Because the Enron Contract provided for the Company to purchase an amount of energy in excess of what it
expected to be able to use in its operations, the Company accounted for the Enron Contract as a derivative
instrument in accordance with SFAS No. 133 “Accounting for Derivative Instruments and Hedging Activities.”
The Enron Contract did not qualify for hedge accounting under SFAS No. 133. Therefore, the Company
recognized changes in the estimated fair value of the Enron Contract currently in earnings. The estimated fair
value of the Enron Contract was based upon present value determination of the net differential between the
contract price for electricity and the estimated future market prices for electricity as applied to the remaining
amount of unpurchased electricity under the Enron Contract. Through September 30, 2001, the Company had
recorded unrealized pre-tax losses of $19,922,000.
On November 29, 2001, the Company notified EESI that, among other things, EESI was in default of the
Enron Contract and that based upon such default, and for other reasons, the Company was terminating the Enron
Contract effective immediately. At the time of termination, the contract price for the remaining energy to be
purchased under the Enron Contract through May 2006 was approximately $39,126,000.
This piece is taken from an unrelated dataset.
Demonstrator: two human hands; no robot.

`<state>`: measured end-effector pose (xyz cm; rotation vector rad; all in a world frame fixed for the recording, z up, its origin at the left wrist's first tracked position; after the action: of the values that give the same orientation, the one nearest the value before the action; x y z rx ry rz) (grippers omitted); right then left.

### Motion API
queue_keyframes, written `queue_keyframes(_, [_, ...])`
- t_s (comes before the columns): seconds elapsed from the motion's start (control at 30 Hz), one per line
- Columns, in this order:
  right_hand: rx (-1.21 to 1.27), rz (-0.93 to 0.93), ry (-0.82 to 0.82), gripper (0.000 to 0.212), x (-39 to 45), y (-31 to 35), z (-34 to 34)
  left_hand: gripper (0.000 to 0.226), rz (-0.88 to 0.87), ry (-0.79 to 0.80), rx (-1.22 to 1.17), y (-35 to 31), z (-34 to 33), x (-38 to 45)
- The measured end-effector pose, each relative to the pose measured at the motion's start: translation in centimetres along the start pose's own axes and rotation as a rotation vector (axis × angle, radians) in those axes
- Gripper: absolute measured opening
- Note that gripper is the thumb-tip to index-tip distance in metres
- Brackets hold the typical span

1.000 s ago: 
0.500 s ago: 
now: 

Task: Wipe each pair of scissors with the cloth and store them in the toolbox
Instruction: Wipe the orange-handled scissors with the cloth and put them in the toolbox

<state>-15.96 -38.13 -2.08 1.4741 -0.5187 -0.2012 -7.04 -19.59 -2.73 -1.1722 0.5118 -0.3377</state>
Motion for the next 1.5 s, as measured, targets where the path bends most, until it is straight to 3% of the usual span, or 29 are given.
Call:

On November 30, 2001, EESI notified the Company that it disagreed that it was in default of the Enron
Contract and that it was prepared to deliver energy pursuant to the Enron Contract. On December 2, 2001, EESI,
along with Enron Corporation and numerous other related entities, filed for bankruptcy. Since November 30,
2001, the parties have not been operating under the Enron Contract and Pilot Power has been providing energy to
the Company from alternate suppliers.
As a result of the Company’s notice of termination to EESI, and certain other automatic termination
provisions under the Enron Contract, the Company believes that the Enron Contract has been terminated. As a
result, the Company adjusted the estimated value of the Enron Contract through the date of termination, at which
time the terminated Enron Contract ceased to represent a derivative instrument in accordance with SFAS
No. 133. Because the Enron Contract is terminated and neither party to the contract is performing pursuant to the
terms of the contract, the Company no longer records valuation adjustments for changes in electricity rates. The
Company continues to reflect on its balance sheet the derivative valuation account of $19,922,000, subject to
periodic review, in accordance with SFAS No. 140, “Accounting for Transfers and Servicing of Financial Assets
and Extinguishments of Liabilities.”
The Company believes the Enron Contract has been terminated, and as of December 31, 2005, EESI has not
asserted any claim against the Company. There can be no assurance, however, that EESI or another party will not
assert a future claim against the Company or that a bankruptcy court or arbitrator will not ultimately nullify the
Company’s termination of the Enron Contract. No provision has been made for contingencies or obligations, if
any, under the Enron Contract beyond November 30, 2001.